Je n’ai pas toujours envie de t’écrire.
Si tu savais combien ça me coûte de te faire cet aveu. Quand je m’en rends compte, je réalise à quel point j’ai le sentiment de me sentir un toupetipeu comme toi, l’auteur le plus chiche à l’Est du Saint-Laurent. Oh, tu me diras : “toi, auteur?” Je te répondrai : “je n’ai jamais osé.” Ce n’est pas comme si on ne me l’avais jamais dit. Ce n’est pas comme on ne m’avait jamais encouragé, bien au contraire. J’ai eu plusieurs cheerleaders dans ma vie, tsé. Avec de beaux ponpons et tout, je t’assure.
C’est peut-être pour ça d’ailleurs, avec de si jolis ponpons dans les mains, il y a mieux à faire que d’écrire, hein?… Life is better than fiction.
Bref, je n’ai jamais osé. C’est idiot, je sais. Avoir du talent et ne pas s’en servir. Kovalev se dit sans doute souvent la même chose. Sauf que là, il est à Ottawa, on va l’entendre moins. Surtout que d’ici on n’entend plus rien d’Ottawa depuis longtemps, je t’apprends rien là-dessus.
Fais-tu encore du taxi? Moi, c’est pire, je pédale dans la choucroute!

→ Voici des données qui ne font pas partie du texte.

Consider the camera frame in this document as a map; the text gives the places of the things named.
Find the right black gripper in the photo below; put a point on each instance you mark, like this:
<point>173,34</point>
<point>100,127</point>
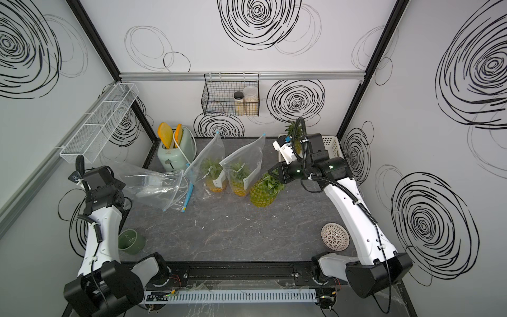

J’ai pas pris de chance, je lui ai pas montrée. Ta fameuse photo, je veux dire. La meilleure défense étant l’attaque, dixit Carbo, je t’ai cité à tort et surtout à travers. C’était fort amusant. J’ai profité d’un avantage numérique pour lui vanter à mon interlocutrice ton usage de l’imparfait du subjectif. On ne s’ennuyait pas de Sheldon Souray, je peux te l’assurer. J’étais en verve. J’avais la nette impression qu’il ne lui manquait à la nana qu’un jersey de la Sainte Flanelle pour que je lui signe sur le champ un autographe avec mon dard encré.